Sometimes just better to replace the faucet if it requires extensive work such as retapping a thread for a seat


----------



## ShtRnsdownhill (Jan 13, 2016)

skoronesa said:


> What do you guys use for tapping removable seat threads? I really just want a 1/2-24 for central brass seats as they are the most common around here. AS, eljer and kohler would be good too.
> 
> 
> 
> ...



replacing seats is old school if you can find any newer faucets that even have replaceable seats.. i would say it time to replace the faucet..unless its got some crazy reason to save it..


----------



## skoronesa (Oct 27, 2015)

Tango said:


> I never needed to tap a seat but if it come to that I'm telling them it's time to replace the faucet.
> 
> I own 2 sets of taps from Canadian tire. It's unknown if it fits for seats though?
> 
> https://www.canadiantire.ca/en/pdp/mastercraft-tap-die-set-75-pc-0587184p.html#srp





Some customers are willing to pay for the stuff they have currently to be fixed. 



That set won't work, it's just a standard set with coarse and fine thread taps and dies for hardware. Most faucets use much finer thread pitches and require special taps.






.


----------



## skoronesa (Oct 27, 2015)

Venomthirst said:


> I was thinking the same thing.. it's more beneficial for you to replace the tap..
> 
> Once there was a plumber that made a mistake thought he put the right cartridge in... in middle of the night it blew off hot water... the old man tenant tried to hold the water back he died of a heart attack...
> It wasn't our company but I know who this happend to..
> Sometimes just better to replace the faucet if it requires extensive work such as retapping a thread for a seat



It's beneficial to fix the tap if they are willing to pay me to do it. Also, why would I bother to install a faucet that will maybe last 10 years and have them pissed about the bad quality when I can fix the very nice faucet that has already lasted 40 years and could last many more?

Sometimes we all make mistakes, I would hope that I have the where with all to use the correct parts.
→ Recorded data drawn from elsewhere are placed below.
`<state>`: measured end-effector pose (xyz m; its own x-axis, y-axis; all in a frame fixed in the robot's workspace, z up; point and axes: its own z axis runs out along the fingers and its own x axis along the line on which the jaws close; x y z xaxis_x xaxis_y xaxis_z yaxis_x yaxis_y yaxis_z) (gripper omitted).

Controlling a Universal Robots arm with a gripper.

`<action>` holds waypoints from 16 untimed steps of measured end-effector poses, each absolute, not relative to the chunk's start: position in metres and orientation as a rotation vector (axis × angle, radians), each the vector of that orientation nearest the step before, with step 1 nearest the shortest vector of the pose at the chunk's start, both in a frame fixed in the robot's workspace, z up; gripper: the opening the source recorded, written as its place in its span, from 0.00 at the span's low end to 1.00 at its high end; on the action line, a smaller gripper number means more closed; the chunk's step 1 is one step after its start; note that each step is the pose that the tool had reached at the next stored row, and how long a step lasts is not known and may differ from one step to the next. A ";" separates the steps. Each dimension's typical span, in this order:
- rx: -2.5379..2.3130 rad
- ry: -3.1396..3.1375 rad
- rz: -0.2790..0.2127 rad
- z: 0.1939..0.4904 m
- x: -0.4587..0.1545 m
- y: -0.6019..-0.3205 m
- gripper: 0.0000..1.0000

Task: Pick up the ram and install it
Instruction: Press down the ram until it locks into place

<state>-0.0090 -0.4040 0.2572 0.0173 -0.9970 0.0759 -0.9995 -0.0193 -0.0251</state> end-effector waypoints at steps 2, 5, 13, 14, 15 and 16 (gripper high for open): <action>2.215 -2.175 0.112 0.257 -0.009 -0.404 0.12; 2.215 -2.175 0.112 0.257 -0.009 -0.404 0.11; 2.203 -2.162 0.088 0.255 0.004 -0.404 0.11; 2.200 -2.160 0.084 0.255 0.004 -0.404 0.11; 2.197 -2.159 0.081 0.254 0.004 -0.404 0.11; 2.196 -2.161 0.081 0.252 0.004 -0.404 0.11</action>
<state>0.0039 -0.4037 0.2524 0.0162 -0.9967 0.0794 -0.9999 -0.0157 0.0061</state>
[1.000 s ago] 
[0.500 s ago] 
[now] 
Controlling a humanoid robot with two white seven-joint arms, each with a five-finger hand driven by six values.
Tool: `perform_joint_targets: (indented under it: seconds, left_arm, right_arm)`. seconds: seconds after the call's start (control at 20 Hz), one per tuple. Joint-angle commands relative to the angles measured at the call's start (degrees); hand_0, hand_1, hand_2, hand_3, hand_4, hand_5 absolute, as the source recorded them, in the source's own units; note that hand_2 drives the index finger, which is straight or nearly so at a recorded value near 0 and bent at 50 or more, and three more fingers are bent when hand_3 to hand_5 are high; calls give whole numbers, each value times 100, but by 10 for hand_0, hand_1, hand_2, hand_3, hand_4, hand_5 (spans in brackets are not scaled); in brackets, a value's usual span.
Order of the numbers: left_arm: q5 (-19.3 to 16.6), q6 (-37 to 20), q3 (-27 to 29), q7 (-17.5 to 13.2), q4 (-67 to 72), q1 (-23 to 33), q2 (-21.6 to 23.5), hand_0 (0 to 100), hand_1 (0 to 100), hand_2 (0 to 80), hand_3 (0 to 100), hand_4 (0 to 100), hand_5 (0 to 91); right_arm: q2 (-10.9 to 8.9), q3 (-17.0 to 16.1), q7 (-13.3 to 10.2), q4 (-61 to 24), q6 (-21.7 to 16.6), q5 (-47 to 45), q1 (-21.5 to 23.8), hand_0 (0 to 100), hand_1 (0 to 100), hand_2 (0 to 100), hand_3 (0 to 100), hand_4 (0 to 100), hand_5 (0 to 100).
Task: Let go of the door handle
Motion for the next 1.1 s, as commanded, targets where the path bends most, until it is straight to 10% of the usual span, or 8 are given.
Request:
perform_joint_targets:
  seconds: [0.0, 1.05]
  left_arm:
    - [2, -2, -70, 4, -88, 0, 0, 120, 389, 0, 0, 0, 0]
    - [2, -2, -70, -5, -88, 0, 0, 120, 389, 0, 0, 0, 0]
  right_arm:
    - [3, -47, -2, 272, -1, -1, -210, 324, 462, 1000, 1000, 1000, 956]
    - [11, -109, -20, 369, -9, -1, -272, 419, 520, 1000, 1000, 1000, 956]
Maybe your buddy should try a different line of work.






.


----------



## skoronesa (Oct 27, 2015)

ShtRnsdownhill said:


> replacing seats is old school if you can find any newer faucets that even have replaceable seats.. i would say it time to replace the faucet..unless its got some crazy reason to save it..



I wouldn't call fixing plumbing appliances and accoutrements old school I would call it service work and we do it all the time. I replaced some seats and washers twice today.




.


----------



## ShtRnsdownhill (Jan 13, 2016)

skoronesa said:


> I wouldn't call fixing plumbing appliances and accoutrements old school I would call it service work and we do it all the time. I replaced some seats and washers twice today.
> 
> 
> 
> ...


if thats what you want to do, im sure they make dies to tap threads into the older faucets, you may have to find some vintage tools to fix vintage faucets...im sure they are out there..try a google search..


----------



## skoronesa (Oct 27, 2015)

ShtRnsdownhill said:


> if thats what you want to do, im sure they make dies to tap threads into the older faucets, you may have to find some vintage tools to fix vintage faucets...im sure they are out there..try a google search..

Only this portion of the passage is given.